= YOUR INSTRUCTIONS =
Whenever a line below holds the word "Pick", count it; please give only the final number.

= Dataset items =

[Start of section]

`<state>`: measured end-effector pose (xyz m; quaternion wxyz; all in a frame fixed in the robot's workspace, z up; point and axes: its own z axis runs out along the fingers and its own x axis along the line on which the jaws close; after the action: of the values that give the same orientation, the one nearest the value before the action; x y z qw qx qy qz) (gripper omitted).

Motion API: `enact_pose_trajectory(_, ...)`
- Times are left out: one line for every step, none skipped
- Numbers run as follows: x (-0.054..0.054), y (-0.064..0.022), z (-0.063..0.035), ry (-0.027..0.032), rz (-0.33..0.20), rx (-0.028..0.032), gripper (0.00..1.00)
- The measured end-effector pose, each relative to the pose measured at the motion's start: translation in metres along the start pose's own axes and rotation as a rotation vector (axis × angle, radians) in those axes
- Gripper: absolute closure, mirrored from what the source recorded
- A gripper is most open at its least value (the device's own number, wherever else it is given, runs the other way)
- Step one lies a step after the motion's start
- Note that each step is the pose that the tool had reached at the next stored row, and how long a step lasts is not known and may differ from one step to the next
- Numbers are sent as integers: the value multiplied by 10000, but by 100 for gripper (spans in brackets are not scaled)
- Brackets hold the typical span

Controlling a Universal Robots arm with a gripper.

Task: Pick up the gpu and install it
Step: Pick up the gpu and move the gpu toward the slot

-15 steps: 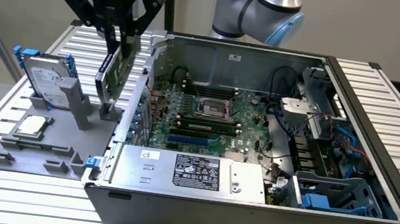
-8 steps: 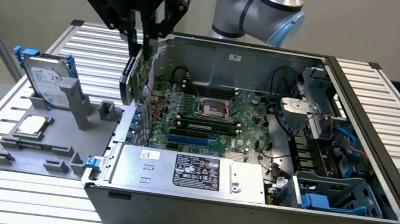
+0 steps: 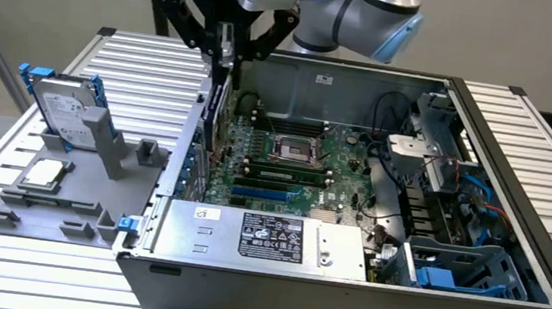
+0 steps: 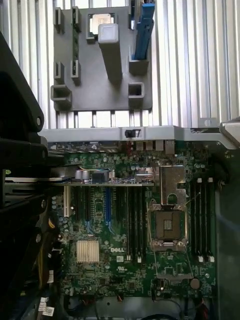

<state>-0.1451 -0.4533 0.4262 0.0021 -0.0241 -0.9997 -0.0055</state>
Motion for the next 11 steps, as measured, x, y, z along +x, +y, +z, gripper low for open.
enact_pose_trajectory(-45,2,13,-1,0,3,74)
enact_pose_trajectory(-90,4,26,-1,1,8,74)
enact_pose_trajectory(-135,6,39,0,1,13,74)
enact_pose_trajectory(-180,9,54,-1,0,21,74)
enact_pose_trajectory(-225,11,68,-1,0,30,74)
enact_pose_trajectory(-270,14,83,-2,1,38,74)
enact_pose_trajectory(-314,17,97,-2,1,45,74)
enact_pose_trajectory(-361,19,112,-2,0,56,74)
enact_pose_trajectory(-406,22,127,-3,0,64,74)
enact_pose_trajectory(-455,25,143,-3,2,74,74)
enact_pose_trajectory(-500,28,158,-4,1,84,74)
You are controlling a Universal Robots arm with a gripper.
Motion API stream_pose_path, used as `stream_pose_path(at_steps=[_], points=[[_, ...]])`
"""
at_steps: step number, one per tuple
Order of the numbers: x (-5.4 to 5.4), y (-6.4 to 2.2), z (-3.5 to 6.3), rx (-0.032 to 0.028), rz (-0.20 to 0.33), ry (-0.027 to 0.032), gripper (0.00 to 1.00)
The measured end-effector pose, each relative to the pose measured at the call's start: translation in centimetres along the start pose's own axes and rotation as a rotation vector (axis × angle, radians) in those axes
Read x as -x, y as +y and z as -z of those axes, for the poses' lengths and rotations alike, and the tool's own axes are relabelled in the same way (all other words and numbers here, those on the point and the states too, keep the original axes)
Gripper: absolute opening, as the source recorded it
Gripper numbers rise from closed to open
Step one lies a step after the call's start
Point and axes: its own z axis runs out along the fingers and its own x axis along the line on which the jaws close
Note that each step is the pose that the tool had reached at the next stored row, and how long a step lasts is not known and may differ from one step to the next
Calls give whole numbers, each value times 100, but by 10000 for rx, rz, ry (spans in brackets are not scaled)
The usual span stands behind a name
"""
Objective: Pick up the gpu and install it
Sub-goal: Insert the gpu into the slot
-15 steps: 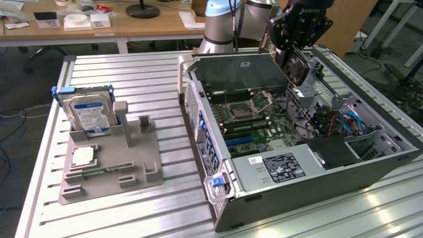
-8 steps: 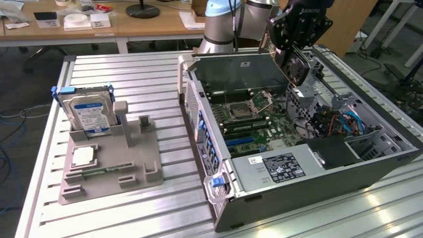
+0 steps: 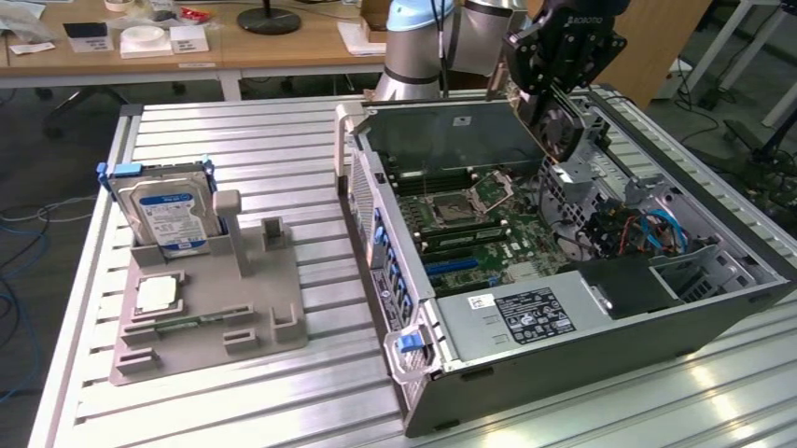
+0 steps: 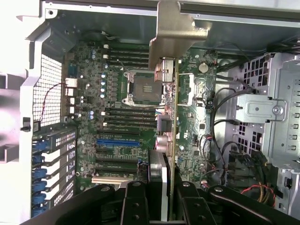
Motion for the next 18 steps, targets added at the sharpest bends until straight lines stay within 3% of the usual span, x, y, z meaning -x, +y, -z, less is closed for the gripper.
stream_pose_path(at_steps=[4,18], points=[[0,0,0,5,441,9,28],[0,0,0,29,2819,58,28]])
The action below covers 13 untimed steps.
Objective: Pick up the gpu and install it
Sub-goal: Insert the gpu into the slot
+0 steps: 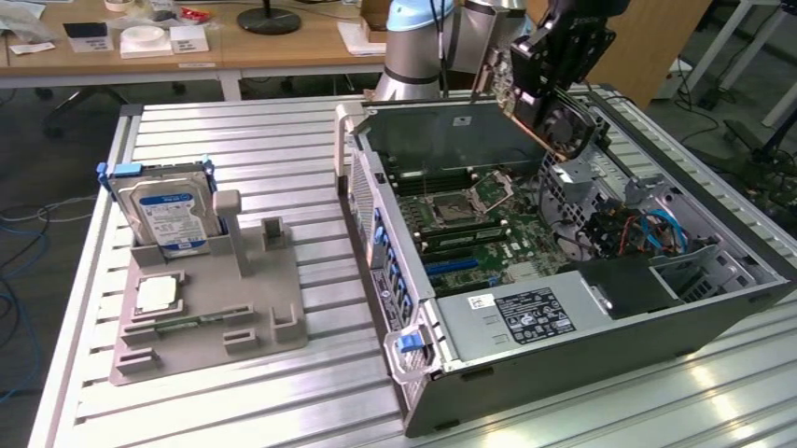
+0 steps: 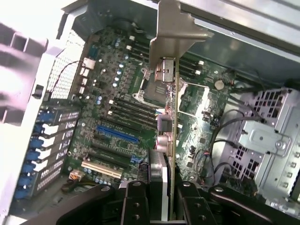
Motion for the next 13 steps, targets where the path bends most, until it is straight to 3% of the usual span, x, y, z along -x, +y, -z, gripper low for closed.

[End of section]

= SOLUTION TO THE PROBLEM =
4